For three years Gali did not leave her daughter for a moment. She fought bureaucracy, organized mass prayers, and raised millions of shekels for advanced treatments, all in order to save her daughter.

“I fought for her with all my strength, there was nowhere in the world we did not go, no doctor we did not speak to. There was no prayer I did not pray and no effort I did not make. I promised her she would be healthy, that Mom was here and that everything would be okay, and she believed me. And even today I ask myself whether I did enough, whether I missed something. And I know people say to me that I fought like a lioness. But my heart will always keep asking questions.”

“The death took my daughter, but not the mission”

“After the struggle and your devotion to Niv throughout the illness, you are continuing to act to memorialize her. Tell me about the plans.”

“The moment my Niv closed her eyes, one thing was clear to me, my Niv would never be forgotten. I will tell about her and continue her path.

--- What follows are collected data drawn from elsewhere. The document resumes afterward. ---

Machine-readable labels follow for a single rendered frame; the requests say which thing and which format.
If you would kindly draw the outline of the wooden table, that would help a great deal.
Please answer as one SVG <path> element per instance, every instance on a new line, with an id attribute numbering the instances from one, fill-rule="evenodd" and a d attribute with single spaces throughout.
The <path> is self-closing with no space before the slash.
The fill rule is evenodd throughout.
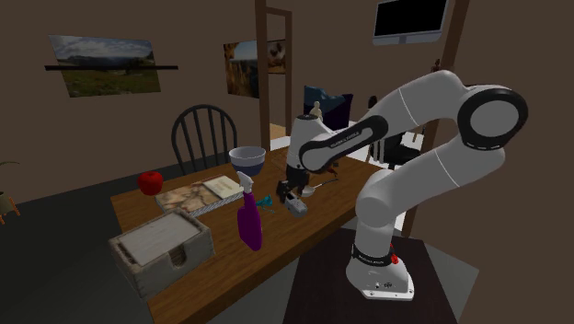
<path id="1" fill-rule="evenodd" d="M 336 181 L 328 173 L 313 176 L 312 181 L 321 186 L 306 199 L 305 216 L 295 217 L 279 203 L 274 203 L 272 212 L 262 213 L 263 245 L 258 251 L 239 238 L 240 201 L 201 215 L 200 221 L 212 230 L 215 254 L 148 301 L 154 323 L 206 324 L 349 222 L 357 195 L 378 169 L 344 156 Z"/>

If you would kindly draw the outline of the cat wall picture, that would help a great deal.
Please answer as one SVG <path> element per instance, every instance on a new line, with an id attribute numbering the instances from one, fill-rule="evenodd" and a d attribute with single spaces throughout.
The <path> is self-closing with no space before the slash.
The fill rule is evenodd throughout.
<path id="1" fill-rule="evenodd" d="M 286 41 L 269 41 L 267 54 L 269 73 L 284 74 L 286 72 Z"/>

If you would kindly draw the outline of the landscape wall picture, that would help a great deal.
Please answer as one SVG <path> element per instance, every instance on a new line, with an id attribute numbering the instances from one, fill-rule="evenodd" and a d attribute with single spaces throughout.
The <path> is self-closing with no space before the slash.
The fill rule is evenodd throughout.
<path id="1" fill-rule="evenodd" d="M 59 72 L 71 98 L 155 93 L 161 90 L 158 73 L 176 70 L 157 64 L 149 40 L 51 35 Z"/>

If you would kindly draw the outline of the brown door frame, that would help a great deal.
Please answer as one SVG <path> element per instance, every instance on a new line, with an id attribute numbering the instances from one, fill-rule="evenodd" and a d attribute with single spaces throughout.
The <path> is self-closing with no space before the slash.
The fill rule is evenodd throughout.
<path id="1" fill-rule="evenodd" d="M 286 61 L 285 61 L 285 122 L 286 134 L 291 134 L 293 124 L 293 12 L 267 6 L 267 0 L 255 1 L 256 41 L 258 61 L 260 146 L 270 152 L 270 99 L 269 67 L 267 61 L 268 24 L 267 15 L 284 17 Z"/>

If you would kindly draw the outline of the dark robot stand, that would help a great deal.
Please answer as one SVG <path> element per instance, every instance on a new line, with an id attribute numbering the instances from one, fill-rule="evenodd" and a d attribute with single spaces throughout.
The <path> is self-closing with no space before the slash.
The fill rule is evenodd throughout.
<path id="1" fill-rule="evenodd" d="M 347 280 L 354 237 L 341 228 L 299 258 L 283 324 L 458 324 L 421 240 L 392 239 L 413 279 L 414 298 L 379 301 Z"/>

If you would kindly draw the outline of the small beige book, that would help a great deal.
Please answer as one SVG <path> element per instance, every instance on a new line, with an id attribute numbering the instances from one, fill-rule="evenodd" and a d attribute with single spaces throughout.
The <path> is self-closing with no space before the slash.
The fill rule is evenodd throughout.
<path id="1" fill-rule="evenodd" d="M 203 185 L 217 195 L 220 199 L 226 199 L 243 191 L 243 187 L 225 175 L 207 179 Z"/>

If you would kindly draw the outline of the blue and white bowl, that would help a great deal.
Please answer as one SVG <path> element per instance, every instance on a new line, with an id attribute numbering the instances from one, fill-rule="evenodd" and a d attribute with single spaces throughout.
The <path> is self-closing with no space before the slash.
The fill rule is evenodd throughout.
<path id="1" fill-rule="evenodd" d="M 235 171 L 253 177 L 261 171 L 266 153 L 260 146 L 240 146 L 230 150 L 229 157 Z"/>

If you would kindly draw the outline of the grey wooden coaster box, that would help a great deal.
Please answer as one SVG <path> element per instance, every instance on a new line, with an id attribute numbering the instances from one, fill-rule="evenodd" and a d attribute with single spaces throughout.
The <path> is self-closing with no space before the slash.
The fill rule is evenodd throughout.
<path id="1" fill-rule="evenodd" d="M 120 237 L 133 231 L 133 229 L 109 240 L 111 254 L 118 268 L 133 290 L 144 301 L 159 294 L 215 254 L 212 232 L 209 227 L 179 208 L 158 217 L 170 213 L 185 217 L 201 232 L 144 266 L 137 264 L 132 255 L 120 243 Z M 147 225 L 155 219 L 140 226 Z"/>

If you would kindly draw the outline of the black wall screen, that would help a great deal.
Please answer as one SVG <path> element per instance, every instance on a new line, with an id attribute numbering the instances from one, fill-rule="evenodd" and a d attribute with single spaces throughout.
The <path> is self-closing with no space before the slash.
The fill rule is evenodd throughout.
<path id="1" fill-rule="evenodd" d="M 449 0 L 384 0 L 376 6 L 373 45 L 430 43 L 442 35 Z"/>

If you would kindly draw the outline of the red apple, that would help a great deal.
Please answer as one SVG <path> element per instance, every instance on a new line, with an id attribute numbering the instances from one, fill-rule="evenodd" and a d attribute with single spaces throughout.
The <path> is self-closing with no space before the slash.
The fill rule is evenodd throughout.
<path id="1" fill-rule="evenodd" d="M 144 172 L 137 179 L 140 191 L 149 196 L 157 195 L 162 190 L 163 182 L 163 176 L 157 171 Z"/>

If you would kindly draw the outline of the purple spray bottle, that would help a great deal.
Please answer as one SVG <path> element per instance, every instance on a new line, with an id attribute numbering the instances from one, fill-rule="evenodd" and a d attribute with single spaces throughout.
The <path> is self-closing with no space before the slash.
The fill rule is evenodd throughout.
<path id="1" fill-rule="evenodd" d="M 244 205 L 237 211 L 237 228 L 241 240 L 252 250 L 262 247 L 262 226 L 252 191 L 254 181 L 242 171 L 236 172 L 243 187 Z"/>

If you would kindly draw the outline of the large map-print book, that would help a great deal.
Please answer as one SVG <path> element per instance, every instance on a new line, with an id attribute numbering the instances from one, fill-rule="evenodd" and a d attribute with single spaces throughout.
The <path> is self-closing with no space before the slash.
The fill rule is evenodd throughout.
<path id="1" fill-rule="evenodd" d="M 240 192 L 232 197 L 220 199 L 203 185 L 205 180 L 207 179 L 157 194 L 155 201 L 165 213 L 180 208 L 191 216 L 199 216 L 243 197 L 243 192 Z"/>

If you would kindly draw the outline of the silver ladle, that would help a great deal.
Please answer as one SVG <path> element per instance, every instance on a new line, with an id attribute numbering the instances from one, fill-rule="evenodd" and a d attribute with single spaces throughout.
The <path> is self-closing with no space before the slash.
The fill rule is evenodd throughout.
<path id="1" fill-rule="evenodd" d="M 316 191 L 316 189 L 318 187 L 321 187 L 325 184 L 328 184 L 328 183 L 334 182 L 334 181 L 338 181 L 338 179 L 330 179 L 330 180 L 324 181 L 320 184 L 317 184 L 315 186 L 305 186 L 302 190 L 301 196 L 302 197 L 310 197 Z"/>

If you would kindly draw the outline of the canyon wall picture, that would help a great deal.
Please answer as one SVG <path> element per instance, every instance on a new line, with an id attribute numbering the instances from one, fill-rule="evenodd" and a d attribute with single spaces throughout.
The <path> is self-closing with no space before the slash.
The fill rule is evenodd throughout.
<path id="1" fill-rule="evenodd" d="M 225 43 L 224 66 L 229 94 L 259 98 L 257 42 L 255 40 Z"/>

I will keep spreading her goodness, faith and light, and the phrase so closely identified with her, ‘And you shall choose life.’ I want every girl, every mother, every person going through a crisis, to know Niv. Not בגלל the illness and suffering she went through, but because of who she was and how she fought and did not give up for a moment.”

“I intend to continue the lecture and publish the book I wrote. To establish projects in her memory. To lecture, write, embrace and strengthen people. And if there is one thing my daughter taught me in these three years, it is that you can go through hell and still choose life. I promise you, my Nivi, with all my heart and all my soul, that I will continue you. I will make sure people know who Niv Haya was. I know one thing for sure, death took my daughter, but it will not take her mission from me. Because she may have finished her journey here, but I am beginning mine through her.”

“The journey I did not choose” | Photo: Tzameret Publishing

The book that became a testament

“When I started writing, I did not think at all that I would publish a book. I did it to breathe, I wrote in the middle of the night and in hospitals. I wrote out of fear and also faith because I wanted to leave my children something from me. Niv knew I was writing and sometimes she would ask me to read to her, she was so supportive and would say to me: ‘Mom, this book has to come out.’ She believed in me more than I believed in myself. Niv and my Ron are my inspiration and the reason I started writing, this book is dedicated to them. It is a book by a mother who did not give up, a book about faith and falls and the choice to rise again, even in moments when it seems there is no air to breathe. After that, the lecture was born too. All I wanted was to give people strength, to give perspective, to strengthen and show that even from the darkest darkness you can find faith. The first person who heard my lecture was Niv, I will never forget that moment: she was lying on the sofa in the living room, weak and in pain, I read the lecture to her and she cried with emotion, and said: ‘Mom, I know who you are and I know what you can give people. Just as you do for me, do it for others too.’ Those words are engraved on my heart. And I have my son Ron, who cares for me so much and does not leave me for a moment. He keeps saying to me, Mom, you and I are one fist. We will cry, mourn and rise together, and we have another home... we will be at Nivi’s a lot.

“My Niv managed to touch the heart of an entire nation while she was here, so I promise her with all my heart and all my soul that from here on too I will continue to make the world know my Niv Haya. Because there are people who leave the world and there are souls that remain living in it forever.”